** YOUR OBJECTIVE **
Your output should be every line below, copied exactly.

Segment Open

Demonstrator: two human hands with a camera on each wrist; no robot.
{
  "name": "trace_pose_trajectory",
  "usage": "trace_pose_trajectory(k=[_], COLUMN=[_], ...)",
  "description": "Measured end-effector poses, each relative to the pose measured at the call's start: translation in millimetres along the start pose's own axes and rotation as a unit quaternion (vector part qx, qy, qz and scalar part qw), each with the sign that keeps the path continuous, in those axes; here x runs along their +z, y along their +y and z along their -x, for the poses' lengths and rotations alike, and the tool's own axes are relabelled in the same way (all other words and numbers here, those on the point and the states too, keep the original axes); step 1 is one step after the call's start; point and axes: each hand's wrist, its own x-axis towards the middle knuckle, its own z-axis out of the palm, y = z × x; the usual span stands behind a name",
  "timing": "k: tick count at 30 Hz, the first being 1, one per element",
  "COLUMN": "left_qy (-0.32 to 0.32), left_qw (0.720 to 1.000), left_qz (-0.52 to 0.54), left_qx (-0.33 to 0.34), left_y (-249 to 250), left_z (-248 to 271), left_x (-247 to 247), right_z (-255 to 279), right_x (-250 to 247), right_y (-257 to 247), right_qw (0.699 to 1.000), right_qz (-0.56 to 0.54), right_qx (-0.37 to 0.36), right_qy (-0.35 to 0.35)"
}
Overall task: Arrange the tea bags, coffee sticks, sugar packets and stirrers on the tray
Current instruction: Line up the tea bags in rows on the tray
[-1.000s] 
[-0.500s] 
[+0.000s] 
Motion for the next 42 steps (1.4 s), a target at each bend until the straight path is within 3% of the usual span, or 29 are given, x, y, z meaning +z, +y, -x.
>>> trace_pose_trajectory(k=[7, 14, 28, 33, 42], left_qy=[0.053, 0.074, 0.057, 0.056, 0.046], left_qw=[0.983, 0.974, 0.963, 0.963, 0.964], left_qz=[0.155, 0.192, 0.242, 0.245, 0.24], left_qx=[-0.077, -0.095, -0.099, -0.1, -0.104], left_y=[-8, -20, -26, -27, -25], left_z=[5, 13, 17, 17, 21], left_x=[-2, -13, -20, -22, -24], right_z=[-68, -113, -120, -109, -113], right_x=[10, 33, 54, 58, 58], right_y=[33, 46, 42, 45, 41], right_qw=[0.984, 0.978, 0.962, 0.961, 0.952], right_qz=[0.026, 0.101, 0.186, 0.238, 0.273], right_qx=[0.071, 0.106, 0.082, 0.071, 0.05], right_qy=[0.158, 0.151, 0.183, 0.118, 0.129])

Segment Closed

** RESPONSE BOX **
Demonstrator: two human hands with a camera on each wrist; no robot.
{
  "name": "trace_pose_trajectory",
  "usage": "trace_pose_trajectory(k=[_], COLUMN=[_], ...)",
  "description": "Measured end-effector poses, each relative to the pose measured at the call's start: translation in millimetres along the start pose's own axes and rotation as a unit quaternion (vector part qx, qy, qz and scalar part qw), each with the sign that keeps the path continuous, in those axes; here x runs along their +z, y along their +y and z along their -x, for the poses' lengths and rotations alike, and the tool's own axes are relabelled in the same way (all other words and numbers here, those on the point and the states too, keep the original axes); step 1 is one step after the call's start; point and axes: each hand's wrist, its own x-axis towards the middle knuckle, its own z-axis out of the palm, y = z × x; the usual span stands behind a name",
  "timing": "k: tick count at 30 Hz, the first being 1, one per element",
  "COLUMN": "left_qy (-0.32 to 0.32), left_qw (0.720 to 1.000), left_qz (-0.52 to 0.54), left_qx (-0.33 to 0.34), left_y (-249 to 250), left_z (-248 to 271), left_x (-247 to 247), right_z (-255 to 279), right_x (-250 to 247), right_y (-257 to 247), right_qw (0.699 to 1.000), right_qz (-0.56 to 0.54), right_qx (-0.37 to 0.36), right_qy (-0.35 to 0.35)"
}
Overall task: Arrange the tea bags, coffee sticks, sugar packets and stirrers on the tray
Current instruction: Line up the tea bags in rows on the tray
[-1.000s] 
[-0.500s] 
[+0.000s] 
Motion for the next 42 steps (1.4 s), a target at each bend until the straight path is within 3% of the usual span, or 29 are given, x, y, z meaning +z, +y, -x.
>>> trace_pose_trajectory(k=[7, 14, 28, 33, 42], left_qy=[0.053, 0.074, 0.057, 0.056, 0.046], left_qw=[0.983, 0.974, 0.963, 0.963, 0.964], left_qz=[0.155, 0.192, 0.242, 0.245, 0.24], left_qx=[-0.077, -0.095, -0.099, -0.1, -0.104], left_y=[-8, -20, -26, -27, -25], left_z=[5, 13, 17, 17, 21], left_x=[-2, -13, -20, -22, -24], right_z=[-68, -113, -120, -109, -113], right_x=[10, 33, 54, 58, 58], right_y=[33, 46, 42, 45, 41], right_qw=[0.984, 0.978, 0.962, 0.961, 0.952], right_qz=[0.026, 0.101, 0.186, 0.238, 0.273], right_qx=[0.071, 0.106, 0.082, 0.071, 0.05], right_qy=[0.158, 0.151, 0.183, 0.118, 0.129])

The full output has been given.